▶ [Your instructions] Start at the first line below and write out everything verbatim except the pictures.

▶ [Available data]
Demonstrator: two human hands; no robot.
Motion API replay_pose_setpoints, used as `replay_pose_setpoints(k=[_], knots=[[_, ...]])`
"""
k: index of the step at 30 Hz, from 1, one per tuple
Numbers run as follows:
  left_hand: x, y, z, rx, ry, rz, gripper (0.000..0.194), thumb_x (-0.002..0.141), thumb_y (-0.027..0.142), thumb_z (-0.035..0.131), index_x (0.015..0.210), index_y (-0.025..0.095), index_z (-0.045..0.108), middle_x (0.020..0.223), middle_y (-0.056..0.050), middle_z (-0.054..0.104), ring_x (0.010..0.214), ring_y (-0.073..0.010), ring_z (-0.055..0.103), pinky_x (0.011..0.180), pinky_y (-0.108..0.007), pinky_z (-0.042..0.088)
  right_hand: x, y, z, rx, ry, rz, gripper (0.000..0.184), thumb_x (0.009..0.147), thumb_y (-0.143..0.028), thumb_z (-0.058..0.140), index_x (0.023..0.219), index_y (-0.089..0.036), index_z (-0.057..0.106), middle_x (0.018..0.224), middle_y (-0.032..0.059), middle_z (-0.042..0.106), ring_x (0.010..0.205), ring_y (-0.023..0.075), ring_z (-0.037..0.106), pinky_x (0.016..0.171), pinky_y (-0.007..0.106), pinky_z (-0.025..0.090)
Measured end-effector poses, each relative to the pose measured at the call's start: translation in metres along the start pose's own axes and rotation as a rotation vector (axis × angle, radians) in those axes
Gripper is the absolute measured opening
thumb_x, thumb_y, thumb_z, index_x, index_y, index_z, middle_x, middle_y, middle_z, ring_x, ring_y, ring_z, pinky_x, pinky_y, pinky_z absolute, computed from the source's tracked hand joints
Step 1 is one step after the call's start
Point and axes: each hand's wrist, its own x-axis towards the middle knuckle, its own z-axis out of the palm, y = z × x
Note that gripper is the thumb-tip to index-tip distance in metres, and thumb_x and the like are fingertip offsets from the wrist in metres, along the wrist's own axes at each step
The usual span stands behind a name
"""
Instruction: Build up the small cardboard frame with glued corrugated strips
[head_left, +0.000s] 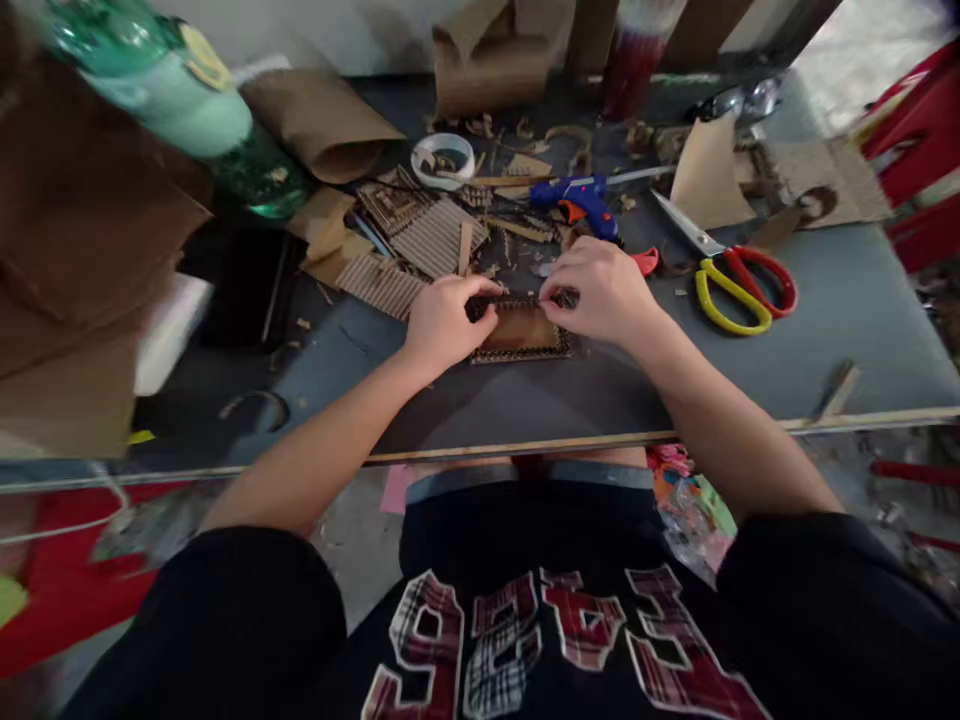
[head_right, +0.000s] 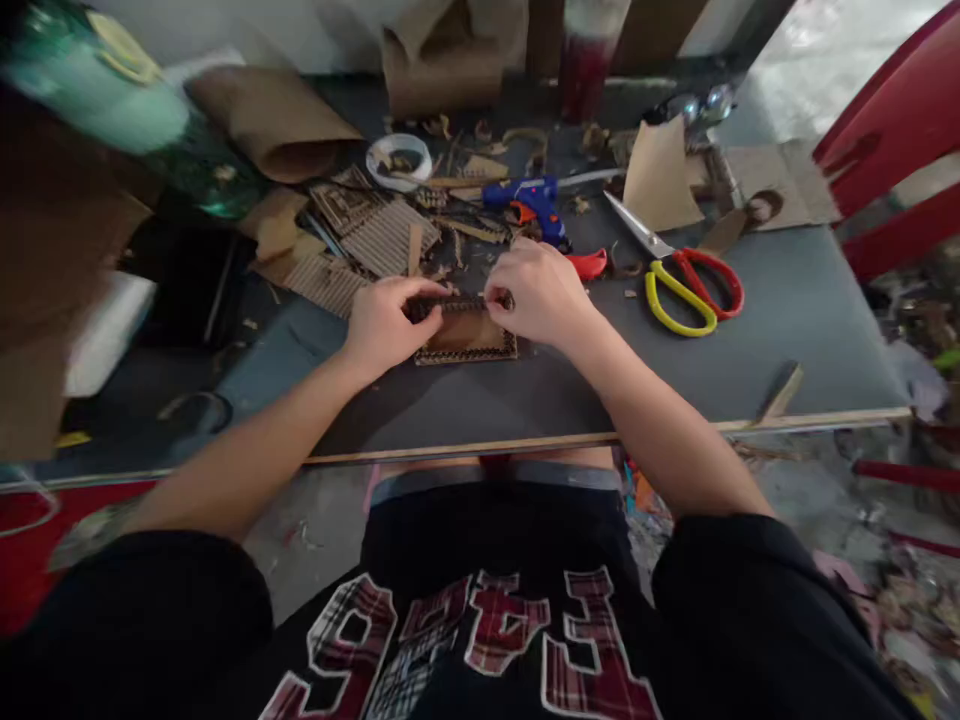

▶ [Exercise answer]
Demonstrator: two human hands; no robot.
Motion API replay_pose_setpoints, used as `replay_pose_setpoints(k=[_], knots=[[_, ...]])`
"""
k: index of the step at 30 Hz, from 1, one per tuple
Numbers run as follows:
  left_hand: x, y, z, rx, ry, rz, gripper (0.000..0.194), thumb_x (-0.002..0.141), thumb_y (-0.027..0.142), thumb_z (-0.035..0.131), index_x (0.015..0.210), index_y (-0.025..0.095), index_z (-0.045..0.108), middle_x (0.020..0.223), middle_y (-0.056..0.050), middle_z (-0.054..0.104), ring_x (0.010..0.214), ring_y (-0.073..0.010), ring_z (-0.055..0.103), pinky_x (0.011..0.180), pinky_y (-0.108..0.007), pinky_z (-0.042..0.088)
  right_hand: x, y, z, rx, ry, rz, gripper (0.000..0.184), thumb_x (0.009..0.147), thumb_y (-0.143..0.028), thumb_z (-0.058..0.140), index_x (0.023..0.219), index_y (-0.089..0.036), index_z (-0.057..0.106), middle_x (0.018..0.224), middle_y (-0.032..0.059), middle_z (-0.042..0.106), ring_x (0.010..0.205), ring_y (-0.023..0.075), ring_z (-0.037..0.106), pinky_x (0.016..0.171), pinky_y (-0.007..0.106), pinky_z (-0.025..0.090)
Measured end-effector poses, each relative to the pose measured at the call's start: translation in metres along the start pose's own axes and rotation as a rotation vector (axis × angle, radians) in those axes
Gripper is the absolute measured opening
thumb_x, thumb_y, thumb_z, index_x, index_y, index_z, middle_x, middle_y, middle_z, ring_x, ring_y, ring_z, pinky_x, pinky_y, pinky_z absolute, computed from the source's tracked hand joints
Step 1 is one step after the call's start
Point and axes: each hand's wrist, its own x-axis towards the middle knuckle, its own z-axis out of the palm, y = z × x
Note that gripper is the thumb-tip to index-tip distance in metres, and thumb_x and the like are fingertip offsets from the wrist in metres, along the wrist's own axes at each step
The usual span stands behind a name
"""
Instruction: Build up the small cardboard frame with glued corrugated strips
[head_left, +0.000s] 
[head_right, +0.000s] 

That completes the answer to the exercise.